About this task:
Set down the entries again word for word, without any of the images.

Information given:
____
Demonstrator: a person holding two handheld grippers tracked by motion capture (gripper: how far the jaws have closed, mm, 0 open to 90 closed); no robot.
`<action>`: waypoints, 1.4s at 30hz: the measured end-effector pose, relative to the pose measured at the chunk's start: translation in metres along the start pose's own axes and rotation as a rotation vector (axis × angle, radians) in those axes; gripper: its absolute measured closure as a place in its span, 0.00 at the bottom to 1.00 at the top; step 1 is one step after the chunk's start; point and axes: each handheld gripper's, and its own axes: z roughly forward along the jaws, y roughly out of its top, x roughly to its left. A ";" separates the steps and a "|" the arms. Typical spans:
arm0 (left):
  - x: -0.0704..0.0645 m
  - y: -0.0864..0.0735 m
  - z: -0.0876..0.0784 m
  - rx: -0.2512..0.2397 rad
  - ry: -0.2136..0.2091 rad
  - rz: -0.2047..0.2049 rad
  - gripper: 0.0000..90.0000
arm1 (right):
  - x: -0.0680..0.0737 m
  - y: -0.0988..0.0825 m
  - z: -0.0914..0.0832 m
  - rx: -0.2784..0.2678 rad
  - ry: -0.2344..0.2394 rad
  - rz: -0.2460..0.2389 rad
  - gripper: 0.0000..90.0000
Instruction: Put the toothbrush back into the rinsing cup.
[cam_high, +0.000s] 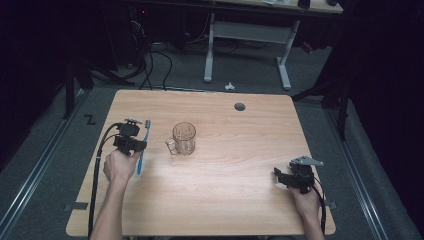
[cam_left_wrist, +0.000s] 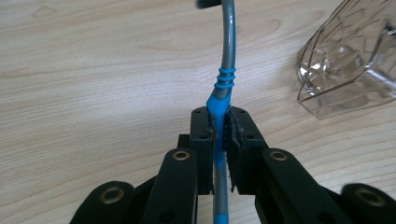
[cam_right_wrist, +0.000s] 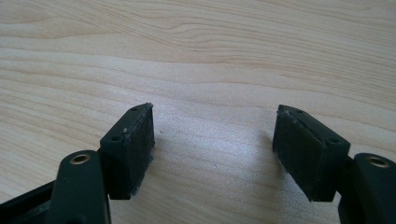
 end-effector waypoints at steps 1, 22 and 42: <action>-0.001 0.000 -0.002 -0.013 -0.001 0.002 0.91 | 0.000 0.000 0.000 0.000 0.000 0.000 0.33; -0.009 -0.003 -0.022 -0.165 -0.033 0.015 0.91 | 0.000 0.000 0.000 0.000 0.001 -0.001 0.33; -0.031 0.006 -0.036 -0.314 -0.079 0.055 0.91 | 0.001 0.000 0.000 0.000 0.001 0.000 0.33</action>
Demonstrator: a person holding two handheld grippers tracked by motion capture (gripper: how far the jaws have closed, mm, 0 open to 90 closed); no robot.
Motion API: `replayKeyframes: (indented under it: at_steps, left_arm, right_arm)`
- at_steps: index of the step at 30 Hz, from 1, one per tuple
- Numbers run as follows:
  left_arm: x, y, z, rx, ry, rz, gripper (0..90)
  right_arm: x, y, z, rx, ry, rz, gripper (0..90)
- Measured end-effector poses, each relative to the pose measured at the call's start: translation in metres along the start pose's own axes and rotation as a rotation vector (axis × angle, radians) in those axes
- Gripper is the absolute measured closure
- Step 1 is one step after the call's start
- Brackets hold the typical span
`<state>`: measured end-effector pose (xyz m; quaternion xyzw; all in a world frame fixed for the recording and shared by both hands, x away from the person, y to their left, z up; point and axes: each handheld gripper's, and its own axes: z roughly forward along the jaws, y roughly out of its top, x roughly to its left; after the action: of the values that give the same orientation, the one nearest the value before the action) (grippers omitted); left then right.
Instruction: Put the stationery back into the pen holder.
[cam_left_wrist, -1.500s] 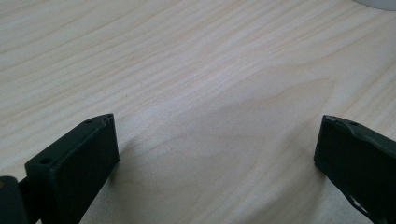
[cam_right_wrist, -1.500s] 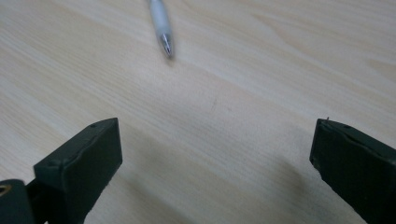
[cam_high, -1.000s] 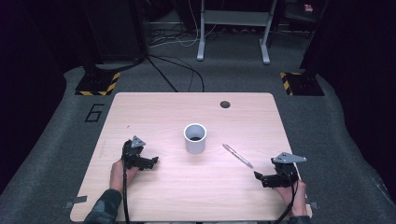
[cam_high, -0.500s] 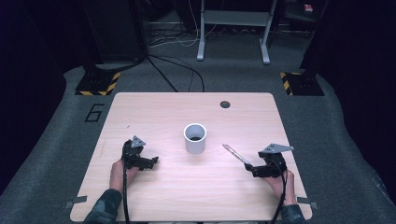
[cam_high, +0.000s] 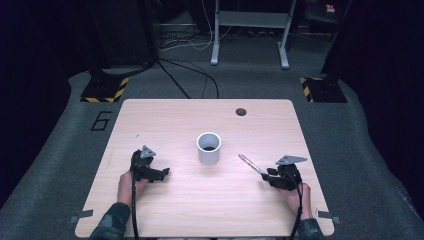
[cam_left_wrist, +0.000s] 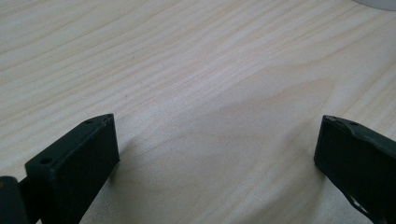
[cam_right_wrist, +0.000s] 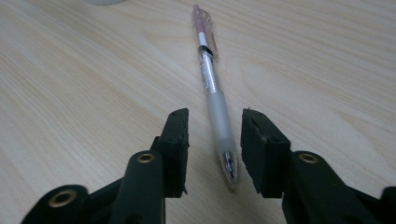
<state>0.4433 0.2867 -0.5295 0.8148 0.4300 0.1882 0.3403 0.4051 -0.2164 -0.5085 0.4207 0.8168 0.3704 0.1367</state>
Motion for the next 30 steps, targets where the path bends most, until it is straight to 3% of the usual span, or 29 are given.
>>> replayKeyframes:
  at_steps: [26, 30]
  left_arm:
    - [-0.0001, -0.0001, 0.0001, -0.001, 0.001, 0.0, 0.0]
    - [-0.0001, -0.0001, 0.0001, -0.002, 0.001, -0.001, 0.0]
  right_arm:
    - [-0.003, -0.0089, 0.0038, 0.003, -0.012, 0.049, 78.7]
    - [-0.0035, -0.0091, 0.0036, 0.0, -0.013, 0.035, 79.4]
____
Answer to the exercise:
Demonstrator: a person holding two handheld grippers tracked by motion capture (gripper: how far the jaws have closed, mm, 0 open to 90 closed); no robot.
`<action>`: waypoints, 1.4s at 30hz: the measured end-effector pose, relative to the pose measured at the chunk's start: translation in metres along the start pose's own axes and rotation as a rotation vector (axis × angle, radians) in those axes; gripper: its absolute measured closure as a place in its span, 0.00 at the bottom to 1.00 at the top; step 1 is one step after the chunk's start; point and axes: each handheld gripper's, and its own axes: z roughly forward along the jaws, y roughly out of its top, x roughly to its left. A ";" separates the steps and a "|" the arms. Typical spans:
arm0 (left):
  - x: -0.0704..0.0645 m
  - y: -0.0864..0.0735 m
  - z: -0.0876..0.0784 m
  - rx: -0.2512..0.2397 rad
  - ry: -0.2136..0.2091 rad
  - rz: -0.2047..0.2049 rad
  - gripper: 0.0000..90.0000
arm1 (right):
  - x: -0.0680..0.0737 m
  - y: -0.0988..0.0825 m
  - z: -0.0914..0.0832 m
  - rx: -0.2784..0.2678 rad
  - ry: -0.2344..0.2394 rad
  - rz: -0.2460..0.2389 rad
  - gripper: 0.0000..90.0000
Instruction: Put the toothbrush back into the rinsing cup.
[cam_high, +0.000s] 
[cam_left_wrist, +0.000s] 
[cam_right_wrist, +0.000s] 
 end-effector waypoints at steps 1, 22 and 42: <action>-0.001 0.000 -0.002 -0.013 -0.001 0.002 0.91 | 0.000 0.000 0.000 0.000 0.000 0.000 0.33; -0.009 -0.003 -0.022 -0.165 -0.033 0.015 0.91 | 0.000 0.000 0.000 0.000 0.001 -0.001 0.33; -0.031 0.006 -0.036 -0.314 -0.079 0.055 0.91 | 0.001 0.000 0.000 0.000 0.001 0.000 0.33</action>
Demonstrator: a person holding two handheld grippers tracked by motion capture (gripper: how far the jaws have closed, mm, 0 open to 90 closed); no robot.
Motion API: `replayKeyframes: (indented under it: at_steps, left_arm, right_arm)`
- at_steps: index of the step at 30 Hz, from 1, one per tuple
- Numbers run as follows:
  left_arm: x, y, z, rx, ry, rz, gripper (0..90)
  right_arm: x, y, z, rx, ry, rz, gripper (0..90)
- Measured end-effector poses, each relative to the pose measured at the call's start: translation in metres along the start pose's own axes and rotation as a rotation vector (axis × angle, radians) in those axes
- Gripper is the absolute measured closure
- Step 1 is one step after the call's start
- Brackets hold the typical span
`<state>`: measured end-effector pose (xyz m; quaternion xyzw; all in a world frame fixed for the recording and shared by both hands, x away from the person, y to their left, z up; point and axes: each handheld gripper's, and its own axes: z roughly forward along the jaws, y roughly out of its top, x roughly to its left; after the action: of the values that give the same orientation, the one nearest the value before the action) (grippers omitted); left then right.
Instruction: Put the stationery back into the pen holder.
[cam_left_wrist, -1.500s] 
[cam_right_wrist, -1.500s] 
[cam_high, -1.000s] 
[cam_high, -0.500s] 
[cam_high, +0.000s] 
[cam_left_wrist, +0.000s] 
[cam_right_wrist, +0.000s] 
<state>0.4433 0.2867 -0.5295 0.8148 0.4300 0.1882 0.3403 0.4051 -0.2164 -0.5085 0.4207 0.8168 0.3704 0.1367</state>
Motion for the next 30 steps, targets where the path bends most, until it is straight to 3% of the usual span, or 29 are given.
>>> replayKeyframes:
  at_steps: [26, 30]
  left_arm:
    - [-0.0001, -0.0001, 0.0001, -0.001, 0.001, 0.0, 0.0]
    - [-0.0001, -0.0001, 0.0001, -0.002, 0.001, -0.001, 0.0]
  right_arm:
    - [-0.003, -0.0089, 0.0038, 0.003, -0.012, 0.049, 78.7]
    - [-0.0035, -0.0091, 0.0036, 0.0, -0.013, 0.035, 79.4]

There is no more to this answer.